Canada | Le médecin de l’abbé Harvey craignait qu’il ne se suicide

C’est parce qu’il était inquiet de l’état dépressif de son patient, l’abbé Paul-André Harvey, que le Dr Jean-Paul Fortin a sonné l’alarme auprès de l’évêché de Chicoutimi en 1969. Il n’a jamais soupçonné que le jeune vicaire agressait sexuellement de nombreux enfants de la paroisse Sainte-Cécile.

C’est ce qu’a expliqué le médecin à la retraite, hier, devant la juge Sandra Bouchard, de la Cour supérieure du Québec.

Le ton alarmant de la lettre adressée à l’évêque Marius Paré, datée du 22 février 1969, pouvait laisser croire que le Dr Fortin avait tenté de mettre les autorités religieuses en garde contre l’abbé Harvey, qui purge une peine de six ans de prison pour avoir agressé 39 enfants au Saguenay entre 1963 et 1987.

«Je crois qu’en ne faisant rien, il peut arriver des choses irréparables, a écrit le Dr Fortin à l’évêque Paré. Quand la douleur est quelque part ou lorsqu’un danger s’installe, il faut tout essayer.»

À l’époque, le cabinet du Dr Fortin se trouvait au 55, rue de l’Église, à Kénogami, juste en face du presbytère de l’église Sainte-Cécile où l’abbé Harvey a agressé au moins 15 enfants.

«Il avait l’air bien malheureux»

Mais il ne faut pas chercher à lire entre les lignes, a prévenu le Dr Fortin, interrogé hier dans le cadre d’un recours collectif intenté contre l’évêché par les victimes du prêtre.

«Il avait l’air bien malheureux. On pense à n’importe quoi dans ce temps-là», a-t-il expliqué. En évoquant des «choses irréparables», le médecin craignait en fait que son patient ne se suicide.

Il n’était pas au courant des agressions qu’il commettait contre des enfants de la paroisse.
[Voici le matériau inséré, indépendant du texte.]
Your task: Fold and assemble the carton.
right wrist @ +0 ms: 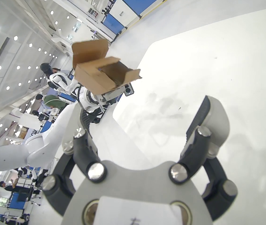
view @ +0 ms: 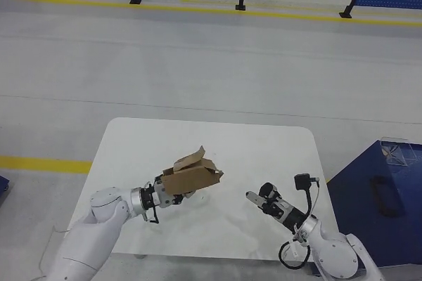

Il n’a découvert la vérité qu’au moment de l’arrestation du prêtre, en 2011. «Ça m’a surpris énormément», a confié le Dr Fortin.

Dans sa lettre, le médecin évoque un «malaise» grandissant au presbytère. En interrogatoire, il a expliqué qu’il faisait référence aux relations tendues entre l’abbé Harvey et le curé de la paroisse, Alfred Girard.

«Il m’avait dit que ce n’était pas vivable dans le presbytère. Ça ne m’a pas surpris. C’était un curé qui parlait fort.» – Le Dr Jean-Paul Fortin

Le 3 mars 1969, l’évêque Marius Paré a remercié le médecin de l’avoir informé de «l’atmosphère» qui régnait au presbytère dans une lettre encore plus sibylline.

«Monsieur l’abbé Harvey est au repos et il est parti pour Montréal, soi-disant chez sa mère, a écrit l’évêque. C’est un cas à suivre, mais comme il arrive toujours en pareilles circonstances, ce n’est pas facile, parce que l’intéressé a ses propres façons de voir et goûts qui ne sont pas tout à fait à point.»

Pour Suzanne Tremblay, une des victimes de l’abbé Harvey, il est clair que l’évêque Paré – aujourd’hui décédé – faisait allusion aux déviances sexuelles du vicaire. «Je n’ai pas été la première à le dénoncer. Il y en a eu avant moi, il y en a eu après moi. Cela a duré des décennies. [L’évêque] le savait», a-t-elle commenté.

82 personnes inscrites

Paul-André Harvey a reçu sa peine en septembre 2015. Ses victimes cherchent maintenant à obtenir réparation auprès de l’évêché de Chicoutimi. Jusqu’ici, 82 personnes se sont inscrites au recours collectif.

Âgé de 86 ans, le Dr Fortin a été entendu par la juge Bouchard en vertu d’une procédure appelée ad futuram memoriam, qui permet d’interroger des témoins dont l’état de santé risque de se détériorer avant le début des audiences.

Dans le cadre de cette procédure, la juge Bouchard entendra aujourd’hui l’ancien évêque de Chicoutimi Jean-Guy Couture (87 ans), qui a succédé à Marius Paré en 1969. Son témoignage pourrait être crucial pour déterminer si l’évêché était au courant des crimes pédophiles commis par l’abbé Harvey pendant plus d’un quart de siècle au Saguenay.